I agree with tiny. I would move that upper body back just a smidge, then when you do downward transitions from the lope you will have an easier time asking for it with your seat.

You guys do make a nice pair!


----------



## Surefooted (Oct 6, 2015)

Thank you both very much!! I agree with the problems with my upper body I definitely see that rewatching it too. I was trained on high performance Arabians so he's pretty much the exact opposite of what I've ever known. I'm going to try it and see if it helps with the downwards transitions he definitely has more of a stop than I'm used to. Do you see any issues with my feet/legs or any tips to avoid pumping?


----------



## jenkat86 (May 20, 2014)

With your upper body- I know the struggle too well! I tend to lean forward, like I'm anticipating a spook or something. It felt really awkward for me to be in the correct position.But I don't think you look all that bad. I think if you shift your shoulders back to where they are lined up with your hips, or just a hair behind, that might do the trick. 

Your legs look pretty good to me. I would like to see your inside leg better (it's hard to see in the video.) You might try pushing that inside leg a little forward, in front of the girth to get him to keep from dropping that shoulder. You may be doing that already...I can't really tell. 

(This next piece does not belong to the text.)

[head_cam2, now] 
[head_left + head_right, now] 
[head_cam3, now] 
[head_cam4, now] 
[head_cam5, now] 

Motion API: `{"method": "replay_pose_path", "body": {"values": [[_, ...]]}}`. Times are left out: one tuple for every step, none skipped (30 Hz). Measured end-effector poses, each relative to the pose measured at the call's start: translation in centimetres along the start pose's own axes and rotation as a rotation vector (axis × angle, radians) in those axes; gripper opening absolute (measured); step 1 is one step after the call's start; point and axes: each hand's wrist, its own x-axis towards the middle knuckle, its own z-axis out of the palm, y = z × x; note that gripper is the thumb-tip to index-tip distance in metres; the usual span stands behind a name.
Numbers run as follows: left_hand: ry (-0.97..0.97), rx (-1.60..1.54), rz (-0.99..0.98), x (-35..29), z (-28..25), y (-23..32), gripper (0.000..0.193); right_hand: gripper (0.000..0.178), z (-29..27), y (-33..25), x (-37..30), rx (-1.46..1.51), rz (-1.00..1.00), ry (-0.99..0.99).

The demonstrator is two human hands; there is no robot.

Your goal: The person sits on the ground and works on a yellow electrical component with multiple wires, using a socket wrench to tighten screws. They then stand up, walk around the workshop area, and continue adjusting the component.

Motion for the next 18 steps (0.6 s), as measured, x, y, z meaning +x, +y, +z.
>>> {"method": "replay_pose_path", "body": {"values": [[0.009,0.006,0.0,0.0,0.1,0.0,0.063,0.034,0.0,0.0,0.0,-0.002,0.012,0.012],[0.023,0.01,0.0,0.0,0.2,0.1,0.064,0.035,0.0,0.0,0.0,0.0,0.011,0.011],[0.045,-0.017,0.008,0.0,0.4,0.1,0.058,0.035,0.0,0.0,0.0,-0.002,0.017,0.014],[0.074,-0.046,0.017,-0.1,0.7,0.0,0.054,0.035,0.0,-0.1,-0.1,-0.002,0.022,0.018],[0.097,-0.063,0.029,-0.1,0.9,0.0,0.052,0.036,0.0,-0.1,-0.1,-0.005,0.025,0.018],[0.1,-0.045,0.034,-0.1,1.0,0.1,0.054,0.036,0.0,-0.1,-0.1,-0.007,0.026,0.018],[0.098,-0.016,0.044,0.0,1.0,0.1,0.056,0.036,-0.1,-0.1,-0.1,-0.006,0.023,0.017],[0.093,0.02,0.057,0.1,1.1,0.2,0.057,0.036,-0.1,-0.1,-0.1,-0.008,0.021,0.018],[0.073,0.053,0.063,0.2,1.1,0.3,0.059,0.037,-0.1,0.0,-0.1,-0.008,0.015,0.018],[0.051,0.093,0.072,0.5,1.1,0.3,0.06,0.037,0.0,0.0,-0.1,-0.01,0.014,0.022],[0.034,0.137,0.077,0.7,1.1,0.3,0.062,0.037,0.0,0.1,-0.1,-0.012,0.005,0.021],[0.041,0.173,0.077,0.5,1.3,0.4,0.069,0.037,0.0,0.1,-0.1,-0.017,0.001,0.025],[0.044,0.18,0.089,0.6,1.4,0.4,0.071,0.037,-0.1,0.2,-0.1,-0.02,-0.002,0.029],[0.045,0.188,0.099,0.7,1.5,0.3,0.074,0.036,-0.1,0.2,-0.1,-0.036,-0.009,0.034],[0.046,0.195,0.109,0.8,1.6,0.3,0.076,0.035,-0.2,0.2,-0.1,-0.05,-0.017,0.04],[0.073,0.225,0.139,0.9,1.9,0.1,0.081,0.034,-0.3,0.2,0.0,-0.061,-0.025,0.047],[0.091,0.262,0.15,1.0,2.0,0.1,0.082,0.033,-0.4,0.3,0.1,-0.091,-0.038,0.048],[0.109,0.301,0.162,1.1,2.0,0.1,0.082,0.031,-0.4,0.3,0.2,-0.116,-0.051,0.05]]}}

He's a nice western mover! Work on getting your backside really under you. Like you are trying to sit on your back pockets- this will also help with your upper body posture. When you sit deep like that it can take that pumping away and you can really roll nicely into a stop with just your seat. (I don't know if that made any sense. It make perfect sense in my head


----------



## tinyliny (Oct 31, 2009)

while I agree about sitting back a bit, don't get so hung up on the idea of "sitting on your pockets" that you end up hunching over, or making your hind end a pile driver into his haunches.

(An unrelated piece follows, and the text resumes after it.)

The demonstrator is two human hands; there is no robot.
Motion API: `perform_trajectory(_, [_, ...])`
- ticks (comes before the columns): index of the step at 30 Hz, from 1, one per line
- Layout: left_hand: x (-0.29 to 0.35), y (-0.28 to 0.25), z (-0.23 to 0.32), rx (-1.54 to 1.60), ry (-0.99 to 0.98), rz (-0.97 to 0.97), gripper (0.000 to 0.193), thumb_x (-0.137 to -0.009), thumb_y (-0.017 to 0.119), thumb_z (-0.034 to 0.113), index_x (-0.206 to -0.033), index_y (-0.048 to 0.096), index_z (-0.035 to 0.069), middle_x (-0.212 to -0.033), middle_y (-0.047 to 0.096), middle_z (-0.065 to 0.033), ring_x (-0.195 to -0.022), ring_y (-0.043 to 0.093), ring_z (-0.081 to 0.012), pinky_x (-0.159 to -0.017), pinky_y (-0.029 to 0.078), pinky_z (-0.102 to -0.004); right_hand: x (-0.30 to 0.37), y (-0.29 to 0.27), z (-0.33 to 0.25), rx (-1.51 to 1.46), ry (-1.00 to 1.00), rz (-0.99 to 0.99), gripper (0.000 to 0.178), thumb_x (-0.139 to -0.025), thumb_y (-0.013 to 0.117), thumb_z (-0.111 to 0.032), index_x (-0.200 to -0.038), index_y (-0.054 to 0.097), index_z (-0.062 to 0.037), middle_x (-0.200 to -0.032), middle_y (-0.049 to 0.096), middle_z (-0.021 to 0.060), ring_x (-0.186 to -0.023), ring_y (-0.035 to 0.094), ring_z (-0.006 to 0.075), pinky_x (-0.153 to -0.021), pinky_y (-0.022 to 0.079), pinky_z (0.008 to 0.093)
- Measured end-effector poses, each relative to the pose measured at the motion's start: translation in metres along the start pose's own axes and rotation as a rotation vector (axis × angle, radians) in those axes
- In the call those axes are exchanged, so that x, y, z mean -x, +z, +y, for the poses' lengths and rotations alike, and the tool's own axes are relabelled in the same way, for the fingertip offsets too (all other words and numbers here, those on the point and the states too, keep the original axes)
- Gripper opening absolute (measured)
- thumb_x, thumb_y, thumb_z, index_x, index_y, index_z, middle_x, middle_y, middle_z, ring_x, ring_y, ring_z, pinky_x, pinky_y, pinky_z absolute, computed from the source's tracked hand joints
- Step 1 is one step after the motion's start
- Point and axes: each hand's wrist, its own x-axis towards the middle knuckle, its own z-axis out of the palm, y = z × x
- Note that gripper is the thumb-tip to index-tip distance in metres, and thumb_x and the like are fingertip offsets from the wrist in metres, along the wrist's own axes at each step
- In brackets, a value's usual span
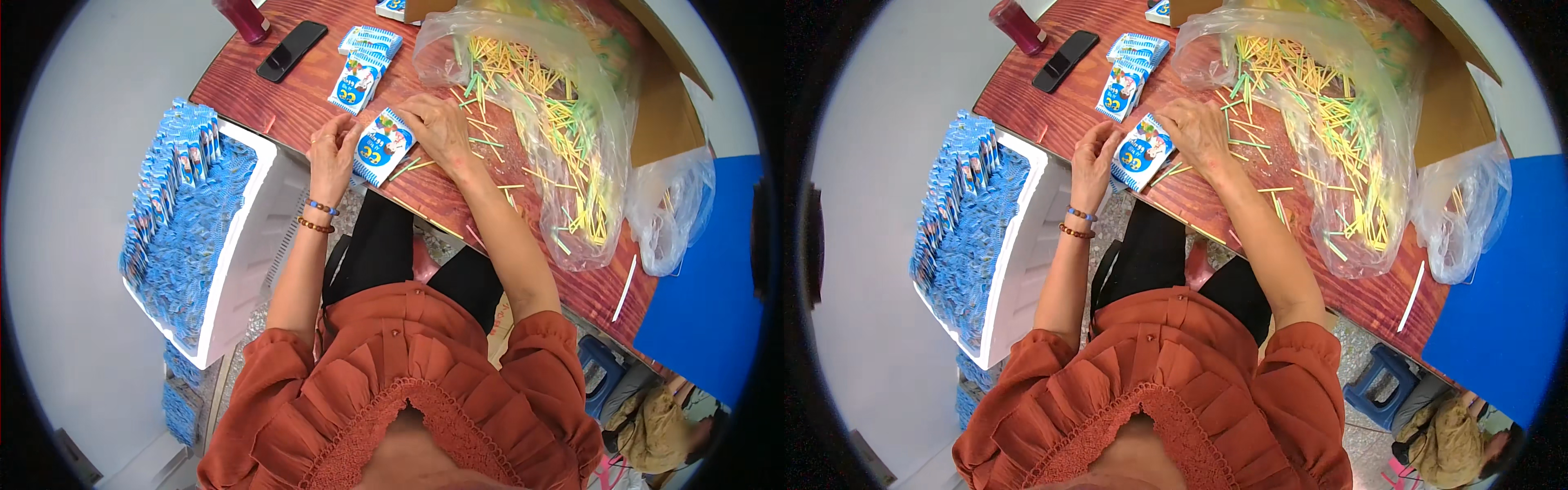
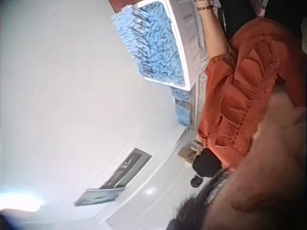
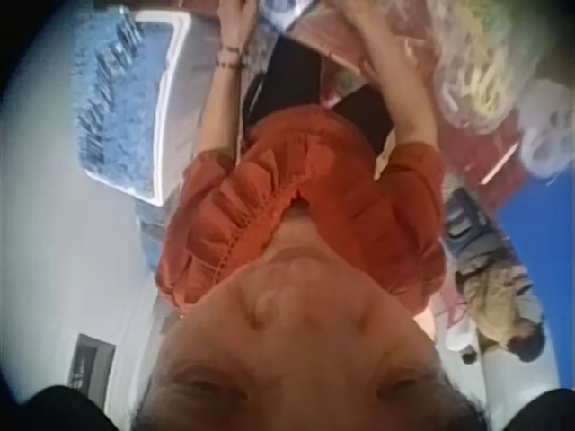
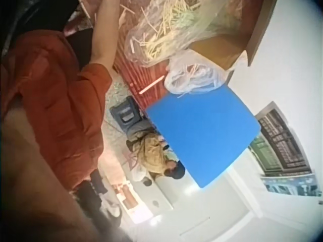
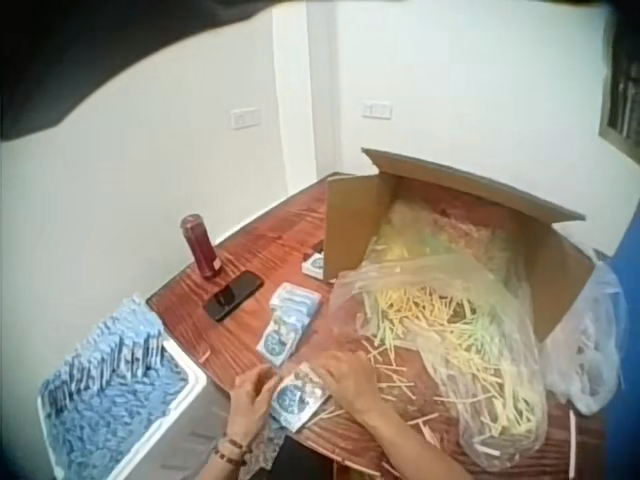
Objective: Packaging small blue packets into clear plastic bags along with yellow shredded paper filler.
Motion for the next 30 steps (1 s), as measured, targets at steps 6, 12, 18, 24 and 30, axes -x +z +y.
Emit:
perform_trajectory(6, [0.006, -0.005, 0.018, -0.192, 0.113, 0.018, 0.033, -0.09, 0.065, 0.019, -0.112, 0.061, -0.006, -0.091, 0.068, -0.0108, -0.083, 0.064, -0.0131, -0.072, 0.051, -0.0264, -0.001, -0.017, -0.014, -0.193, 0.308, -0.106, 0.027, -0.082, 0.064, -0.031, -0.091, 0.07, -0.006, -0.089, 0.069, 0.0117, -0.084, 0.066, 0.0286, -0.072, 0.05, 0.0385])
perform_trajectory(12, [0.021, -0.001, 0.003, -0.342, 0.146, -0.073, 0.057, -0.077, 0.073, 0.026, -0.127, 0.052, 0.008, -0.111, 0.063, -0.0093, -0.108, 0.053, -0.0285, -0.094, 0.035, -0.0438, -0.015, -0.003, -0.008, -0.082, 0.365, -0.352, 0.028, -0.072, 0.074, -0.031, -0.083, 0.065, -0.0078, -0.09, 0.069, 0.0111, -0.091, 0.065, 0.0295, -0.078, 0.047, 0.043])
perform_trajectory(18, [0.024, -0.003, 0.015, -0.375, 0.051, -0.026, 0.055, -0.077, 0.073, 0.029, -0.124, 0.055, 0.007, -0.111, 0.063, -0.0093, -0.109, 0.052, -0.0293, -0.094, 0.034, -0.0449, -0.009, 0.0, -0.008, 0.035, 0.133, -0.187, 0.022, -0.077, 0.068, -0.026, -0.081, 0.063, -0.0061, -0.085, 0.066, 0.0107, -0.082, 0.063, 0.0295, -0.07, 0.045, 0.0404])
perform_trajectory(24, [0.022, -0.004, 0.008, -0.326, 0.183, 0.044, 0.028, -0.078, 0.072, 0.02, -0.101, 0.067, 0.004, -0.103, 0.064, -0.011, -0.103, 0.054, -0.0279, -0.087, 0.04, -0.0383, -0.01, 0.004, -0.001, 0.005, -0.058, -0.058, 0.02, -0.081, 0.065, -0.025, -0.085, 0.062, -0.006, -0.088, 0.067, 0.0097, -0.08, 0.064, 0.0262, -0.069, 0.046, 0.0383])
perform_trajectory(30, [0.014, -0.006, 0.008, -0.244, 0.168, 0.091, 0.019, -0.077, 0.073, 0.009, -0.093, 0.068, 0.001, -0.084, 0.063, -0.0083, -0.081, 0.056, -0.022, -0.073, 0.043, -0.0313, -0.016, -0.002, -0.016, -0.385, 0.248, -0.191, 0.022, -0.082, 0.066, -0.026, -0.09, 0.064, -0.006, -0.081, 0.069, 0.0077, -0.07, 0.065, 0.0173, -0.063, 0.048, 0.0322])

your seat is already about right, so just a bit more of the upper body coming back will help, IMO. also, while you are feeling this horse out, and riding through tall vegitation, I can understand that you aren't putting much leg on him. but, you may find that by sitting up a bit more, and actually putting MORE leg on him, you will get him to do less of that falling in on his shoulder sort of turns. it will take experimentation , but honestly, I'd be very happy to sit as well as you do.


----------



## greentree (Feb 27, 2013)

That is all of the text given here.